The task:
Starting at the line that contains "on the light", transcribe each line exactly through the last line of the data. Include nothing else.

___ Input ___

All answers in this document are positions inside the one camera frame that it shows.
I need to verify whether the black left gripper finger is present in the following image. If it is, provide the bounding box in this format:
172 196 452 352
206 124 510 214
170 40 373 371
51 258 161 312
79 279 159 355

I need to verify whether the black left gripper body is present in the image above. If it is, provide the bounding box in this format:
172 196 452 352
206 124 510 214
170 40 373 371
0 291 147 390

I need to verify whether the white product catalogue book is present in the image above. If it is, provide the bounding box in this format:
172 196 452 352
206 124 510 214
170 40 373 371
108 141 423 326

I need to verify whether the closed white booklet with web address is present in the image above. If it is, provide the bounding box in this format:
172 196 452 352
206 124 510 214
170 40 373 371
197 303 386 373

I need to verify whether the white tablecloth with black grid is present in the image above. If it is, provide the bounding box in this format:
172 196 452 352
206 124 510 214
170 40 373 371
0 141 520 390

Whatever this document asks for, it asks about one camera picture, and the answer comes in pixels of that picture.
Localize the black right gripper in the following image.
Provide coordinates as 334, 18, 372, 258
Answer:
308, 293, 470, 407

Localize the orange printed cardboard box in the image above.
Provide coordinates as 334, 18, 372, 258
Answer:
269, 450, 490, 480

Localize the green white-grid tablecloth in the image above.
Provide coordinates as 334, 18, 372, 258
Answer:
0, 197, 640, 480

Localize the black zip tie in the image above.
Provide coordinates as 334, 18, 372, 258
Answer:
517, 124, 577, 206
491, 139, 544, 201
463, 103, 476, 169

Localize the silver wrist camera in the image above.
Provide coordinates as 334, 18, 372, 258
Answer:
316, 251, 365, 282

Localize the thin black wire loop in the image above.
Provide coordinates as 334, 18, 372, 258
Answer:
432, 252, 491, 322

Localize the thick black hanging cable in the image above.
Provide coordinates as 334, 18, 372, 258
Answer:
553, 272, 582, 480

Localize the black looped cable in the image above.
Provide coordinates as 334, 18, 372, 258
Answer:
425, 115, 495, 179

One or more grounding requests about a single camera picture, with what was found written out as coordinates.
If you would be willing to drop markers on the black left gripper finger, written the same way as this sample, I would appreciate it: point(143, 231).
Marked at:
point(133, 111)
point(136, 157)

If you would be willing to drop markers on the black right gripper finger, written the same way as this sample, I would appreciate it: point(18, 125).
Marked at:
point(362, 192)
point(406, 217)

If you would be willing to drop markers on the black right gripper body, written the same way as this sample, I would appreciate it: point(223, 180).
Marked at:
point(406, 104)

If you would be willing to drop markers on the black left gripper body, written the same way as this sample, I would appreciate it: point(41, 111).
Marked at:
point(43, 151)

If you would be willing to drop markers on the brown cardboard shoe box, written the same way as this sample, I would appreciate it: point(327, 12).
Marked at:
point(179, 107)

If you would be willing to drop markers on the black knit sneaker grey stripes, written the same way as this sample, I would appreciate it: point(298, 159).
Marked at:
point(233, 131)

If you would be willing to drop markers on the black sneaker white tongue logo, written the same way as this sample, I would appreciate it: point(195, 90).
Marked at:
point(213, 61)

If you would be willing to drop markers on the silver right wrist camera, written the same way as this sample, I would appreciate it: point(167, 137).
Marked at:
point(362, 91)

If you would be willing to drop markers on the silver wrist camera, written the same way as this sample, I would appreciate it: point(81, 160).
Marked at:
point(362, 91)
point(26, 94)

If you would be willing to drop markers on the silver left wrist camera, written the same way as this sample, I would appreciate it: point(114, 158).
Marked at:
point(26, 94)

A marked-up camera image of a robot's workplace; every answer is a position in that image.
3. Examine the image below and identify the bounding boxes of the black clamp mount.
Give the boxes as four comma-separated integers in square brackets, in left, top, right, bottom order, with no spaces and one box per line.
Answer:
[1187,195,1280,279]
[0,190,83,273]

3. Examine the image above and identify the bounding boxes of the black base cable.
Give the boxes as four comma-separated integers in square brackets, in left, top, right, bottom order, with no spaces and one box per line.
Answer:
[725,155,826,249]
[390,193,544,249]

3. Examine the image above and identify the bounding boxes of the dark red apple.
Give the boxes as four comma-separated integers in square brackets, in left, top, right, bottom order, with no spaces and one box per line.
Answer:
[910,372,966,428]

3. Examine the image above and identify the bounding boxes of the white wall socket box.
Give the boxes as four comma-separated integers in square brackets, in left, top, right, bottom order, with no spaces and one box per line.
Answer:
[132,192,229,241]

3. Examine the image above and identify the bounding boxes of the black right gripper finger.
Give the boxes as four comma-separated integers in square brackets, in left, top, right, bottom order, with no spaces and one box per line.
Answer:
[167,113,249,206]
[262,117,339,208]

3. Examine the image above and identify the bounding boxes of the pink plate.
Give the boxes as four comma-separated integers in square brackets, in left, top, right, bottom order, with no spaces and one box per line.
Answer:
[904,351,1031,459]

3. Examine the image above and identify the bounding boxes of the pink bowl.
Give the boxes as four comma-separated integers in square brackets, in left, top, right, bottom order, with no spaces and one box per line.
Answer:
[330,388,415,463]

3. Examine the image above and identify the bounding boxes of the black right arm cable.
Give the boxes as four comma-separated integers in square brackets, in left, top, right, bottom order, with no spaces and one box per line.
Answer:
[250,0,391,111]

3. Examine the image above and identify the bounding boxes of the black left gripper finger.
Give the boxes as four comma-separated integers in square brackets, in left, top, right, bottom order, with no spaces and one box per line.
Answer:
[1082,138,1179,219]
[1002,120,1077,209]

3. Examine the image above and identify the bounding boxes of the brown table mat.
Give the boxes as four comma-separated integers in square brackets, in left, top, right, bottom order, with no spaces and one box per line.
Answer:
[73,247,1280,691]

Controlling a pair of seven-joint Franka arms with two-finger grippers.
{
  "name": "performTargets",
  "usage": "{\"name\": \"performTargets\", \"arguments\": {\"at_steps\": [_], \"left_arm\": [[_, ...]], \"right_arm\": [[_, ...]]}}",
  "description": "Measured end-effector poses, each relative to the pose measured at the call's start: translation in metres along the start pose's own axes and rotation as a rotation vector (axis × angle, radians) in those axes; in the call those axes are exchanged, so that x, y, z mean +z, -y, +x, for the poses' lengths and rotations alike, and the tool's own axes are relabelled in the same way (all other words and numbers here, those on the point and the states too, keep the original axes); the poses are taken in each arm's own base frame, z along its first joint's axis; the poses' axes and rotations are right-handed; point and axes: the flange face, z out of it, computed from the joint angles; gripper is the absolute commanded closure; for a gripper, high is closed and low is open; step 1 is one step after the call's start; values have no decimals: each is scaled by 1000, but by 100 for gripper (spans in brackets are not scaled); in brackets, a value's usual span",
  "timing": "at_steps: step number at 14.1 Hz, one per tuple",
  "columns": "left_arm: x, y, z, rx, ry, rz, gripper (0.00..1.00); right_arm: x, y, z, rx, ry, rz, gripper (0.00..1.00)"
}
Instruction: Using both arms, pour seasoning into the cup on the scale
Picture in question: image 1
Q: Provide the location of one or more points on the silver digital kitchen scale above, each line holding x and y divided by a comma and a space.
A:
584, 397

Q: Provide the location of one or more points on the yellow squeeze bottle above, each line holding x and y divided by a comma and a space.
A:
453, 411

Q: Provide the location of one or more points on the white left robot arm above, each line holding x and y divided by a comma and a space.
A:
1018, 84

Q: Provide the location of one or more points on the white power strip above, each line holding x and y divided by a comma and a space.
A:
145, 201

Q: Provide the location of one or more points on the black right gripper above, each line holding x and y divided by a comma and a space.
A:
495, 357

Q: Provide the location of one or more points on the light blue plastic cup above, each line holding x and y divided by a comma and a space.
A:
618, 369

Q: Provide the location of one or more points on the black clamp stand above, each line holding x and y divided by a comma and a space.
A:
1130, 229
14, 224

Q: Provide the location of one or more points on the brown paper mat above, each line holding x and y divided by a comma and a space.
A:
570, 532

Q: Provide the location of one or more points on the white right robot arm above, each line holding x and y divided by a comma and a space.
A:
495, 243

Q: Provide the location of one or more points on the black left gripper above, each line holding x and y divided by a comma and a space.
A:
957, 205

___

Task result:
Q: Provide the location of one or more points on the light blue plastic cup above, each line holding x and y divided by a comma and a space.
A:
618, 369

Q: Provide the location of one or more points on the black clamp stand above, each line holding x and y divided by a comma and a space.
A:
1130, 229
14, 224

Q: Provide the location of one or more points on the brown paper mat above, each line holding x and y divided by a comma and a space.
A:
570, 532

Q: Provide the location of one or more points on the white right robot arm above, each line holding x and y divided by a comma and a space.
A:
495, 243

Q: Provide the location of one or more points on the black left gripper above, each line holding x and y divided by a comma and a space.
A:
957, 205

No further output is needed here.